Having worked with Public School #200, a residential school for pupils with additional support need in the Gldani region of Tbilisi, in 2012, in 2014 we returned to skill-share with Public School #198 and the Parents Bridge Day Centre. With further support from MasT over the years, our Georgian Partners have worked to embed music in wider care for vulnerable people in their society – including securing EU funding for Georgia’s first Music Therapy Centre in 2017.

In 1st March 2019 (World Music Therapy Day) Teona Kacheishvili (Head of School #198) hosted the first Georgian Music Therapy Conderence. Advisory Panel members Jenny Laahs and Isabel Bedford represented the charity at the event in Tiblisi, contributing two presentations, as well as a support workshop the following day for the Centre’ music therapists.  

The conference theme was ‘Music Unites’ – which truly represented the attendance at the event. Partners and stakeholders from across the Georgian music therapy and wider care sector had the platform to share their experiences, and learn from one another. This included music therapists and care managers, as well as representatives from the Ministry of Education, parents of beneficiaries (who shared testimonies), and care practitioners from other towns. There was a tangible sense that our Georgian Partners were embedding music into care in their country.

Music therapists at both the Music Therapy Centre and School #200 presented case studies on how they had used music to support the vulnerable children in their care. At the end of the event, discussion and questions spilled over time. The Partners’ commitment to music, and their pride in their achievements, was clear.

It was a very well attended event, with over 55 delegates – at one point, there was standing room only!… Discussion was rich throughout the event.

Jenny Laahs, music therapist

Combining the Conference attendance and a Support Visit meant this trip provided a dual opportunity for our Georgian Partners’ professional development.
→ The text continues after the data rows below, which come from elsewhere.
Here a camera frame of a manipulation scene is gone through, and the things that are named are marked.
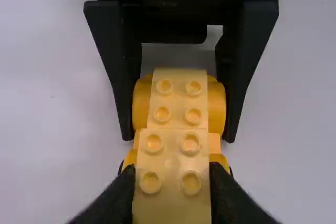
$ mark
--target gray table surface
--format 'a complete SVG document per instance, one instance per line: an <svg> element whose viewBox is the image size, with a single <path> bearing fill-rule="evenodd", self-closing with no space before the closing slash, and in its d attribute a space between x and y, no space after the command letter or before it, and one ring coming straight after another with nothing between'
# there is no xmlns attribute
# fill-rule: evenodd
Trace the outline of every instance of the gray table surface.
<svg viewBox="0 0 336 224"><path fill-rule="evenodd" d="M131 149L84 1L0 0L0 223L64 223ZM236 142L223 152L238 182L283 223L336 223L336 0L280 0L280 11ZM219 36L209 27L201 46L145 46L143 72L214 73Z"/></svg>

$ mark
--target white surface
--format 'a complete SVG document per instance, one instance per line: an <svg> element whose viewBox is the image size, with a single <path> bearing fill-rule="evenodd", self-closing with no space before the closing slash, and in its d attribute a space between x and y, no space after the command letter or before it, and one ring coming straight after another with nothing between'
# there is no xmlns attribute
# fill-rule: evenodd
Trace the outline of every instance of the white surface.
<svg viewBox="0 0 336 224"><path fill-rule="evenodd" d="M84 1L0 0L0 223L64 223L114 179L131 148ZM283 223L336 223L336 0L280 0L280 11L224 152L236 179ZM213 72L219 31L203 46L170 46L169 59L146 47L144 72L169 64Z"/></svg>

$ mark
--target lego stud
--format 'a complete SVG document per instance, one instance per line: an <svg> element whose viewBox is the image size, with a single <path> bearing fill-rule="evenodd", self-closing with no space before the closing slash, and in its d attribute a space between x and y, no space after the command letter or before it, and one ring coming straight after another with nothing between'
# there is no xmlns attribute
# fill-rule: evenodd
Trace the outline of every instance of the lego stud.
<svg viewBox="0 0 336 224"><path fill-rule="evenodd" d="M157 194L162 187L162 181L155 172L147 172L140 178L140 189L146 194Z"/></svg>
<svg viewBox="0 0 336 224"><path fill-rule="evenodd" d="M182 153L187 156L196 155L201 149L199 139L198 135L193 132L185 134L180 146Z"/></svg>
<svg viewBox="0 0 336 224"><path fill-rule="evenodd" d="M147 137L145 149L149 154L157 154L162 148L162 140L158 135L151 134Z"/></svg>
<svg viewBox="0 0 336 224"><path fill-rule="evenodd" d="M184 118L191 125L199 125L201 123L202 112L198 108L191 108L185 112Z"/></svg>
<svg viewBox="0 0 336 224"><path fill-rule="evenodd" d="M167 107L161 106L154 111L154 119L158 123L166 123L170 119L170 110Z"/></svg>
<svg viewBox="0 0 336 224"><path fill-rule="evenodd" d="M201 190L201 179L195 172L187 172L182 177L182 190L187 196L195 196Z"/></svg>
<svg viewBox="0 0 336 224"><path fill-rule="evenodd" d="M187 94L196 97L202 92L202 85L199 81L190 81L185 85Z"/></svg>
<svg viewBox="0 0 336 224"><path fill-rule="evenodd" d="M173 83L171 80L160 80L156 83L156 90L162 95L169 95L173 92Z"/></svg>

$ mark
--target black plastic frame
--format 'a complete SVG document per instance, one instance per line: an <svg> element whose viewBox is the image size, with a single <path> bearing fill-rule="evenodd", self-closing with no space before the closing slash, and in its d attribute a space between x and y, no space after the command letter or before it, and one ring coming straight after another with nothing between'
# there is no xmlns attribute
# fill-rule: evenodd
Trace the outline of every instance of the black plastic frame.
<svg viewBox="0 0 336 224"><path fill-rule="evenodd" d="M198 8L205 11L193 14ZM125 141L134 138L132 93L141 43L202 43L206 25L223 25L216 72L227 92L223 137L234 142L247 88L279 15L278 0L97 0L85 3L84 14L113 87Z"/></svg>

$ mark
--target yellow toy
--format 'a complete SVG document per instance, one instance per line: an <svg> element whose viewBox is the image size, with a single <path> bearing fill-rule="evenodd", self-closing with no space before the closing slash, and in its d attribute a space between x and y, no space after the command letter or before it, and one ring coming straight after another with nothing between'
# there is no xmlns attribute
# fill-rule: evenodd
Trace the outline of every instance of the yellow toy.
<svg viewBox="0 0 336 224"><path fill-rule="evenodd" d="M209 163L230 173L220 139L225 90L204 70L156 69L133 94L133 223L211 223Z"/></svg>
Following the Conference, Jenny and Isabel ran a workshop for seven partners focused on song-writing. The staff really appreciated seeing song-writing modelled as a clinical tool, and reflected on the importance of support visits for them over the years.

Staff told us that they felt inspired, and also spoke of how useful they had found the previous CPD trainings.

Jenny Laahs, music therapist

The Conference itself was attended by more than 50 people – a huge achievement for the inaugural Music Therapy Conference in Georgia. The gathering of existing partners, interested practitioners, parents, managers, music therapists and government representatives created an environment of genuine excitement for what the future holds for Georgian music therapy. Following the Conference alone, three people registered their interest in music therapy training in Georgia in a further sign of the development of the practice in the country.

There was a real sense of celebration of the power of music therapy and of the developments in Georgia.